### Task details
Check each line of the entries for "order" and report the ones that have it.

### The data
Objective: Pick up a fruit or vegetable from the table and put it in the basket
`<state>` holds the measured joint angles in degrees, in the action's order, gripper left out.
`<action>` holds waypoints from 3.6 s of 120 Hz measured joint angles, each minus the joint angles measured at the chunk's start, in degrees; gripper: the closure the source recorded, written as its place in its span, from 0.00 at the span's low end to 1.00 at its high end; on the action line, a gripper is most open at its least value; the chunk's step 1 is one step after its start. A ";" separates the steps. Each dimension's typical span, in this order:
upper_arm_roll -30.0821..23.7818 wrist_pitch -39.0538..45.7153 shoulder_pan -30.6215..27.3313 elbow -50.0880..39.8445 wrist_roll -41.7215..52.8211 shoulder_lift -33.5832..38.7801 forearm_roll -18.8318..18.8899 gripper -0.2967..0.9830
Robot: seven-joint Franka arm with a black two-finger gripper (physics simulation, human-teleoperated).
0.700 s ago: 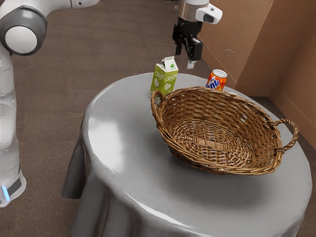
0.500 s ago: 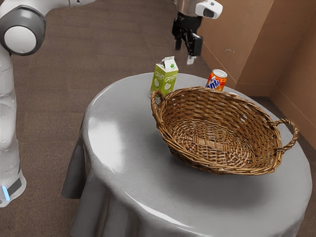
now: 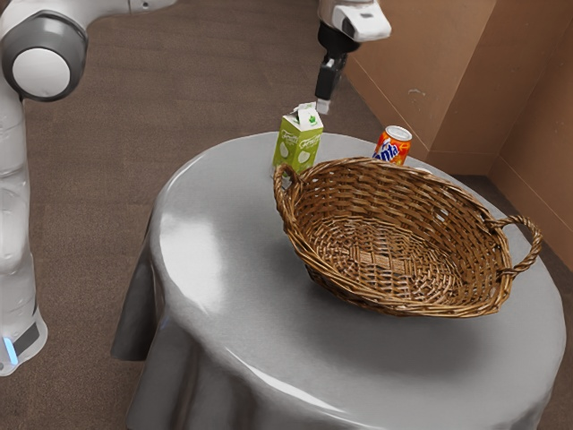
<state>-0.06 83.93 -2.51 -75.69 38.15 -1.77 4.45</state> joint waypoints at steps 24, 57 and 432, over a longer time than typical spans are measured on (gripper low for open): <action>0.08 0.52 -1.26 -0.58 19.17 -1.48 0.35 0.24; 0.21 1.81 -2.21 -3.61 38.84 -3.43 0.10 0.25; 0.06 25.54 -10.59 -19.34 42.58 -15.85 -12.56 0.24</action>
<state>0.00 109.47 -13.10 -95.03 80.73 -17.63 -8.11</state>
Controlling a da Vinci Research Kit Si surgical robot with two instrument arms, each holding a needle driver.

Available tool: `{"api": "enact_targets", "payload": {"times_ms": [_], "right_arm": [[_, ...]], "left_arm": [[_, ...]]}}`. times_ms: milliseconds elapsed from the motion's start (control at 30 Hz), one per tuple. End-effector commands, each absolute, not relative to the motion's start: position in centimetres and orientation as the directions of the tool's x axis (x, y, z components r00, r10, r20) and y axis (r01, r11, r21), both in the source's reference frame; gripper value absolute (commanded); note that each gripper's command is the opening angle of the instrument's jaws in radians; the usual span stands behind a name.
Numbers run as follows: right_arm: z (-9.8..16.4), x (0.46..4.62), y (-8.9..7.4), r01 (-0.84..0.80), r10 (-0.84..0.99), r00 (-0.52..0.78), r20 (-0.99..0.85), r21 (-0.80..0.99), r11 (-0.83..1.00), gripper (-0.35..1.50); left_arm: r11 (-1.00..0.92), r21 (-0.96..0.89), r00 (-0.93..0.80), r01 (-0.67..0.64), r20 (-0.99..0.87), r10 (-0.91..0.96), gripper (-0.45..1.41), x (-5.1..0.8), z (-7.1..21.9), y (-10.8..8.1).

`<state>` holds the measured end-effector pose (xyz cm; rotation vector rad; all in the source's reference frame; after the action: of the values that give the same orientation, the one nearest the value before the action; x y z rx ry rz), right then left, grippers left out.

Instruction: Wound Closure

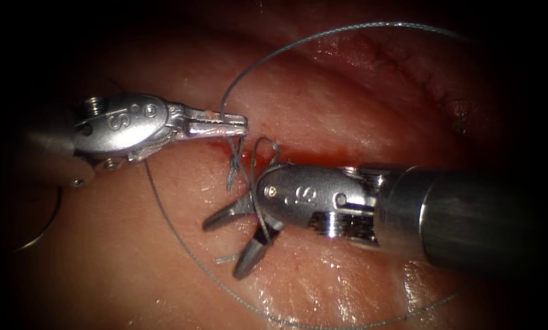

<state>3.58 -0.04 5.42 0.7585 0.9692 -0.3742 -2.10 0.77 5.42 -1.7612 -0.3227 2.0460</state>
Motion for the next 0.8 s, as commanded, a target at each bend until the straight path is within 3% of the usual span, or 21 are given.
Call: {"api": "enact_targets", "payload": {"times_ms": [33,233,300,333,367,400,467,800], "right_arm": [[5.5,3.68,-0.13,0.605,0.023,0.546,-0.838,0.413,0.68,0.67],[5.51,3.66,-0.23,0.644,-0.012,0.563,-0.827,0.429,0.634,0.61],[5.51,3.66,-0.28,0.658,-0.031,0.572,-0.82,0.435,0.615,0.46],[5.51,3.67,-0.28,0.664,-0.04,0.578,-0.815,0.441,0.603,0.17],[5.51,3.67,-0.28,0.664,-0.04,0.578,-0.815,0.441,0.603,0.17],[5.51,3.67,-0.28,0.668,-0.05,0.585,-0.81,0.446,0.596,-0.27],[5.51,3.68,-0.23,0.667,-0.054,0.592,-0.804,0.451,0.592,-0.35],[5.38,3.49,0.13,0.579,0.076,0.528,-0.846,0.424,0.697,-0.35]], "left_arm": [[-0.884,-0.44,-0.109,-0.16,-0.882,0.458,-0.45,-2.14,5.49,0.71],[-0.884,-0.441,-0.109,-0.155,-0.882,0.459,-0.45,-2.09,5.45,0.7],[-0.884,-0.442,-0.109,-0.153,-0.882,0.459,-0.45,-2.07,5.43,0.69],[-0.884,-0.442,-0.109,-0.152,-0.882,0.459,-0.45,-2.06,5.43,0.68],[-0.884,-0.442,-0.109,-0.152,-0.882,0.459,-0.45,-2.06,5.43,0.68],[-0.884,-0.442,-0.109,-0.152,-0.882,0.459,-0.45,-2.06,5.41,0.66],[-0.884,-0.442,-0.109,-0.151,-0.882,0.459,-0.45,-2.06,5.37,0.63],[-0.891,-0.43,-0.111,-0.149,-0.888,0.447,-0.45,-2.08,5.29,0.37]]}}
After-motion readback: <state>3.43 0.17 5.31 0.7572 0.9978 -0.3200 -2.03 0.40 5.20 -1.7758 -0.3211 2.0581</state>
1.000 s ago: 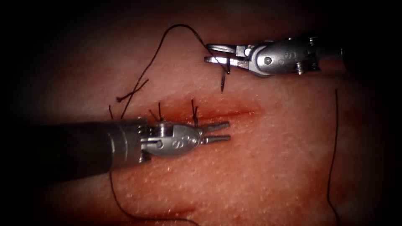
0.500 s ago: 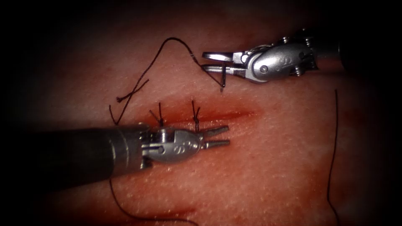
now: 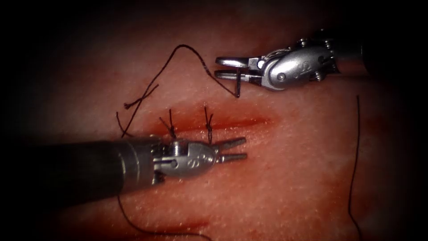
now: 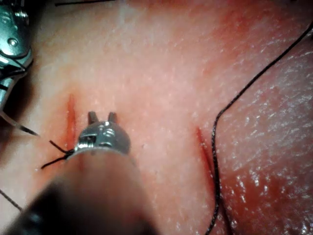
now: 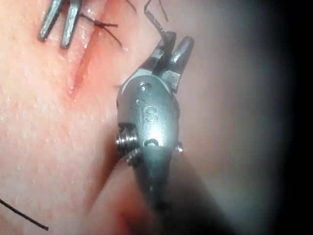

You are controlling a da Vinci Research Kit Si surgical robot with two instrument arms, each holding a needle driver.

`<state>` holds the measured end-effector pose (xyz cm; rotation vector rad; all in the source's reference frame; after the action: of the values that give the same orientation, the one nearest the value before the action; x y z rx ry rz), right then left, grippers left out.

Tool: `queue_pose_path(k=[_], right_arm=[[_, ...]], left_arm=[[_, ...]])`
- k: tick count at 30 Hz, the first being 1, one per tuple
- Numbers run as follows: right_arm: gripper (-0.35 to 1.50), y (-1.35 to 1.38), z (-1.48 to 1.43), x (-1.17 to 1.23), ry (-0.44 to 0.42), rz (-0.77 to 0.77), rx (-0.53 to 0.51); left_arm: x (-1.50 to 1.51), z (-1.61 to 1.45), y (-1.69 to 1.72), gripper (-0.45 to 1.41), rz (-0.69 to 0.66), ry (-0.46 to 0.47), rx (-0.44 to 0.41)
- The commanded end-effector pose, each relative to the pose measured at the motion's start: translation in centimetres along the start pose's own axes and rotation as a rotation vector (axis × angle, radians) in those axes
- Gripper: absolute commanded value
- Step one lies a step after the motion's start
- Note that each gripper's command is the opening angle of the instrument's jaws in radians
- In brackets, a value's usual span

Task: Wound Closure
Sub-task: Push needle through tissue above incision with right hand

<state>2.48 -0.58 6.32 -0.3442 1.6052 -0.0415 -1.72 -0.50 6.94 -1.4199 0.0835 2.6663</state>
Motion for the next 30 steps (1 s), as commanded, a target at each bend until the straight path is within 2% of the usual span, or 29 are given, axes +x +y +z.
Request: queue_pose_path(k=[1,7,10,16,23,30], right_arm=[[-0.35,0.01,0.08,-0.04,0.003,-0.022,0.0],[-0.35,-0.17,0.02,-0.05,0.018,-0.129,0.007],[-0.35,-0.4,-0.03,-0.06,0.021,-0.191,0.018],[-0.35,-0.68,-0.09,-0.1,0.005,-0.245,0.038],[-0.35,-0.94,-0.25,-0.22,-0.037,-0.292,0.035],[-0.35,-1.2,-0.47,-0.48,-0.084,-0.309,0.051]], left_arm=[[-0.01,0.06,-0.01,0.0,0.001,0.001,0.0],[0.01,-0.02,0.02,0.0,0.002,0.003,-0.007],[0.01,-0.08,0.04,0.0,0.004,0.004,-0.01],[-0.02,-0.13,0.05,0.0,0.0,0.004,-0.016],[-0.05,-0.18,0.06,0.0,-0.001,-0.005,-0.033],[-0.08,-0.21,0.06,0.0,-0.016,-0.004,-0.041]])
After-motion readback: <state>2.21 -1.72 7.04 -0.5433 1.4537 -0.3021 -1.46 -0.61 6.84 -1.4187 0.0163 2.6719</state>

### Exercise solution
`<state>` holds the measured joint angles in degrees, in the action's order, gripper left out.
`<action>` holds waypoints from 3.6 s of 120 Hz measured joint angles, each minus the joint angles measured at the chunk's start, in degrees; gripper: the closure the source recorded, written as its place in its span, from 0.00 at the span's low end to 1.00 at its high end; on the action line, a gripper is most open at its least value; the chunk's step 1 is one step after its start. A ";" separates the steps. Each dimension's typical span, in this order:

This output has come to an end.